Posted By on Fri, Mar 9, 2012 at 9:15 AM

A few notes about this fine production, which closed last weekend after a two-week run at the New Hazlett.

One, those who knew the story of John Merrick only from the 1980 film version might have been surprised to find that the actor playing the tragically deformed title character doesn’t don any sort of prosthetic, or even special makeup; he simply contorts himself, and slightly slurs his speech, to suggest those deformities. 

It’s quite a challenge, and as CP’s Robert Isenberg emphasized in his glowing review of this production, Sean Sears, as Merrick, was completely up to the task. (That’s Sears at right in the photo, with Justin Fortunateo and Maggie Ryan).

Second, the play itself, by Bernard Pomerance, is very good. (The well-regarded Elephant Man film, directed by David Lynch and starring John Hurt as Merrick, is not based on the play.)

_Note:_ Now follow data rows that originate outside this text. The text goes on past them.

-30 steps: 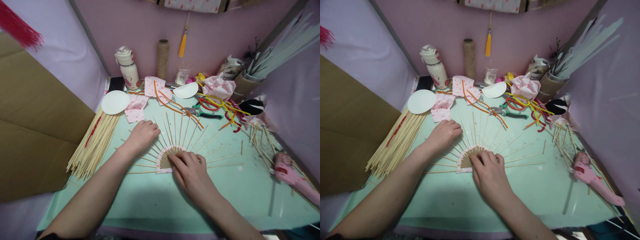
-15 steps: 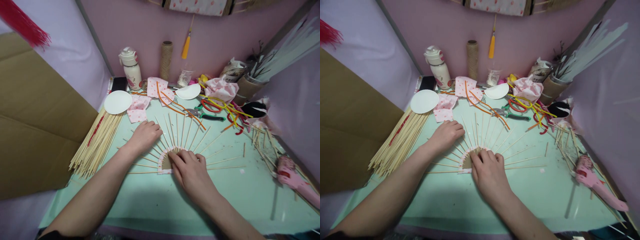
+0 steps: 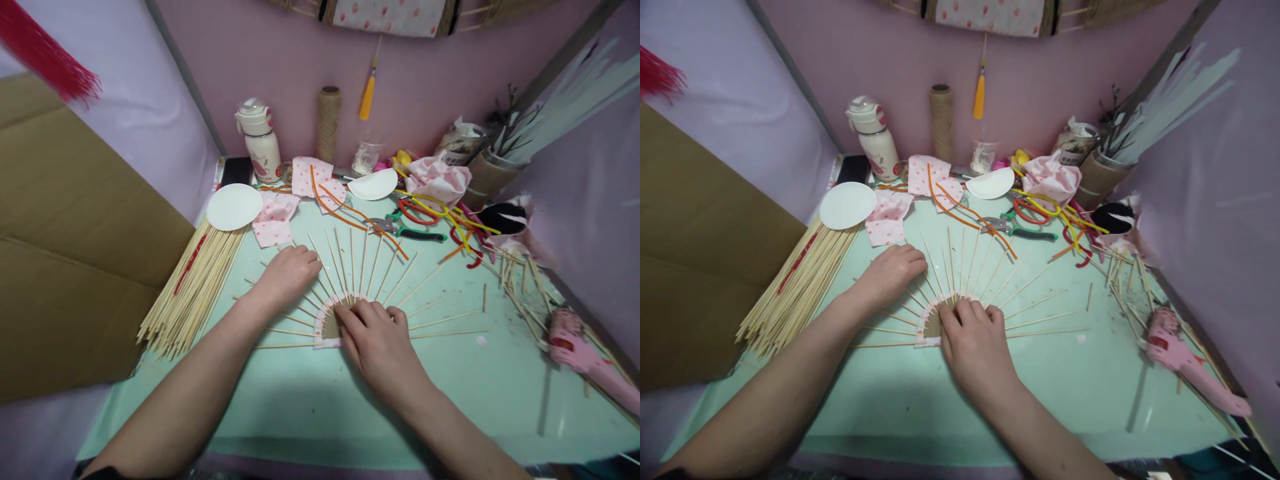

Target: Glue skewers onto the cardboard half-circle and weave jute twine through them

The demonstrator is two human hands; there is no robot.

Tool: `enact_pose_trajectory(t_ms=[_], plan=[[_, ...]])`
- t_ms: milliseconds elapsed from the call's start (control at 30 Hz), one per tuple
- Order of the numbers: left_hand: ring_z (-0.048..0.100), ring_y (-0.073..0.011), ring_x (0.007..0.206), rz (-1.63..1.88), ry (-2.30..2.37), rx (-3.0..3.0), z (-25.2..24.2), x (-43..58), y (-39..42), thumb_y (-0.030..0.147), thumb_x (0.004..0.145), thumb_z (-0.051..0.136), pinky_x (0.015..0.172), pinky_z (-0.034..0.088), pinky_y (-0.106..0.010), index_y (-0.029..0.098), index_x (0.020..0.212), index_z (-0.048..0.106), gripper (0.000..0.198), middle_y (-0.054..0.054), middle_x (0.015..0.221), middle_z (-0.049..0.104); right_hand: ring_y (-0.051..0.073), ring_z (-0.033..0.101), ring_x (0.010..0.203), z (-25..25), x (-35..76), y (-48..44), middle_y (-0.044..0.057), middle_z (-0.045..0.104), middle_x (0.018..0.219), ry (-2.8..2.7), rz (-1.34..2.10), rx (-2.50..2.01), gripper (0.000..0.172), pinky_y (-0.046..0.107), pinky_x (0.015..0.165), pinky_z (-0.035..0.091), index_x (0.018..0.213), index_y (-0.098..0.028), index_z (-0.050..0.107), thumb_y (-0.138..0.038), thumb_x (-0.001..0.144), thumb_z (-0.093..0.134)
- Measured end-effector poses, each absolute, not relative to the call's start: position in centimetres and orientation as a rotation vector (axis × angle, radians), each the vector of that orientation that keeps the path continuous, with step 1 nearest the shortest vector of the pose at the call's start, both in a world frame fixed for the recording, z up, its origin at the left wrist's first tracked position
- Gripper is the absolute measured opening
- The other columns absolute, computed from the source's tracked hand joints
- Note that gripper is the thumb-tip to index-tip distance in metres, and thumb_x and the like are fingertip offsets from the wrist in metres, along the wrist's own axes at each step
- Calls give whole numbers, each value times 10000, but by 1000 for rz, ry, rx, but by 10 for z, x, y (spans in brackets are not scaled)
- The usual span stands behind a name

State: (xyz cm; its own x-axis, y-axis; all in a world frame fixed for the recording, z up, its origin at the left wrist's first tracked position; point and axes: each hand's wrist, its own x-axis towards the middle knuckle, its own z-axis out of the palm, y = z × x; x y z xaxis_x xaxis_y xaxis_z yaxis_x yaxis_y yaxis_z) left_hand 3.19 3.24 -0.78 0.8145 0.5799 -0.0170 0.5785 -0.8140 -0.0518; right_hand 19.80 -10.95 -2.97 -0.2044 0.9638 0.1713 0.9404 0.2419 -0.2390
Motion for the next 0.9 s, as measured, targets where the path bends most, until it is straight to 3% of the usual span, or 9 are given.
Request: enact_pose_trajectory(t_ms=[300, 533, 900], plan=[[541, -230, 996, 59, -1060, -3023, 3, 28, 1, 205, 922, 504, 821, 428, -354, 153, 999, 640, 165, -78, 1016, 634, 208, 539, 933, -30, 197, -109, 47, 618, 955, -2230, 123, -1776, 258, 360, 792, 263, 1146, -235, 598, -229, 901, 515], [513, -233, 1090, -47, -1085, -3034, -8, 28, -26, 219, 942, 467, 858, 436, -370, 180, 1196, 550, 270, -101, 1201, 579, 203, 543, 934, -29, 196, -110, 50, 620, 965, -2227, 110, -1772, 288, 358, 795, 274, 1178, -233, 586, -204, 902, 509], [528, -220, 1082, -61, -1086, -3070, -13, 30, -27, 222, 948, 461, 898, 427, -370, 171, 1116, 581, 212, -84, 1120, 604, 201, 548, 897, -32, 197, -109, 51, 620, 946, -2227, 88, -1744, 274, 354, 788, 269, 1161, -229, 600, -210, 903, 508]])
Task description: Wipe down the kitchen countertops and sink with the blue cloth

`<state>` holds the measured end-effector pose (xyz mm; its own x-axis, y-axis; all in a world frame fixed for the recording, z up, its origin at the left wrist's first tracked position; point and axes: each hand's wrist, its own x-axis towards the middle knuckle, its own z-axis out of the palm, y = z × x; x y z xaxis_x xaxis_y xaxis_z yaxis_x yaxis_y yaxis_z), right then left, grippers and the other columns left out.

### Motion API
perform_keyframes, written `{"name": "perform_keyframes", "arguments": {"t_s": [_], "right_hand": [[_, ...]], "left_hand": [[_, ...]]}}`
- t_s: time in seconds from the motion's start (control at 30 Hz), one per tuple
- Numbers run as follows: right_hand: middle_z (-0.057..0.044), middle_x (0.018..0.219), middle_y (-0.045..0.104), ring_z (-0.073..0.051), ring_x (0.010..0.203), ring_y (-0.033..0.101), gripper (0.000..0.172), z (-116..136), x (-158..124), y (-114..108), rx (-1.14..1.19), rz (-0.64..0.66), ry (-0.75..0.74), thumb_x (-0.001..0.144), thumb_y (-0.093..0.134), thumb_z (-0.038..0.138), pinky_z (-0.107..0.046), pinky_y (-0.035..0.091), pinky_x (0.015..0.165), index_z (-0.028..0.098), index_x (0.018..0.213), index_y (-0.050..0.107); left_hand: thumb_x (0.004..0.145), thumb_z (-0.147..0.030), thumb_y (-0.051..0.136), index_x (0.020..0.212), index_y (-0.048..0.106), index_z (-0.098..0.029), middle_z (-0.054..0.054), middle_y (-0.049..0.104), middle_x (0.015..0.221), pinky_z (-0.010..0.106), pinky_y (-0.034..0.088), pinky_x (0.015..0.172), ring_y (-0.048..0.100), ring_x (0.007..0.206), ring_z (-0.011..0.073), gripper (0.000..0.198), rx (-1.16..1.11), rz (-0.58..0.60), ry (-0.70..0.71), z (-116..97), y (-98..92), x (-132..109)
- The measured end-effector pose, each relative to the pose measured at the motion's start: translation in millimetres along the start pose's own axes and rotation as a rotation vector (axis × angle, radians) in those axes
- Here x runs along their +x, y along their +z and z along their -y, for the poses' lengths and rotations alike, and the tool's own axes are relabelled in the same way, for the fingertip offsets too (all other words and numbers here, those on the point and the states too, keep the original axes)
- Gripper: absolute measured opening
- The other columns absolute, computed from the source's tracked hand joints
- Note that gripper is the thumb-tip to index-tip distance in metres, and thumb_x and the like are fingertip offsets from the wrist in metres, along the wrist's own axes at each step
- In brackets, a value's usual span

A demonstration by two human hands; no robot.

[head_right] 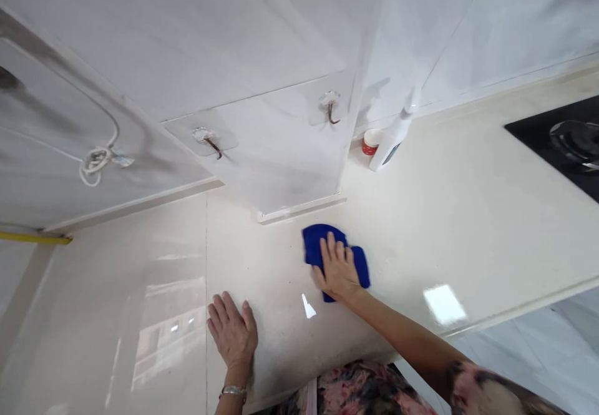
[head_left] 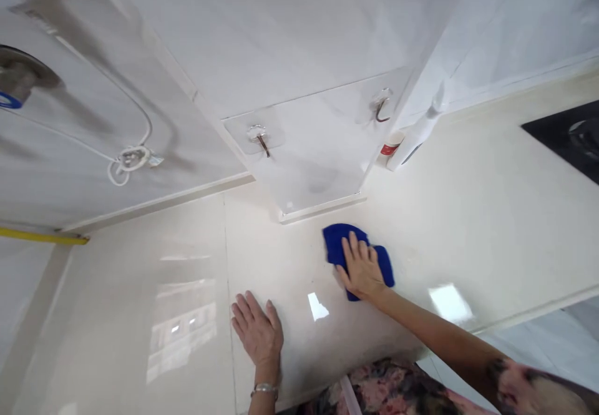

Set in 1880s London, it finds Merrick contrasted — and compared — with Frederick Treves, the successful young surgeon who rescued him from a life as a sideshow attraction. There is much interesting talk of religion and science, though for me the more compelling themes include an exploration of whether Merrick, ensconced in comfort in a hospital and treated like a celebrity, is ever really accepted as a person, or simply the main attraction in a higher-class sideshow.

It’s a theme emphasized smartly by both Richard Keitel’s direction and Johnmichael Bohach’s set: The action, for instance, scarcely leaves a playing area that we first see used as a circus ring.

Finally, I’ll risk repeating a blog post from last March. As should be obvious from this production, Prime Stage, although its mission is to create theater for young adults, isn’t "children’s theater." In fact, last year’s post was about a solid Prime Staging of The Glass Menagerie, and audiences there are a nice mix of younger folks and post-collegiate types.

Artistic director Wayne Brinda’s troupe makes good theater, period. You might even keep an eye out for its next production, in which Prime Stage digs its roots adapting classic young-adult literature by staging A Wrinkle in Time.

John Glore’s new adaptation of Madeleine L’Engle’s classic fantasy novel runs May 11-20, also at the New Hazlett.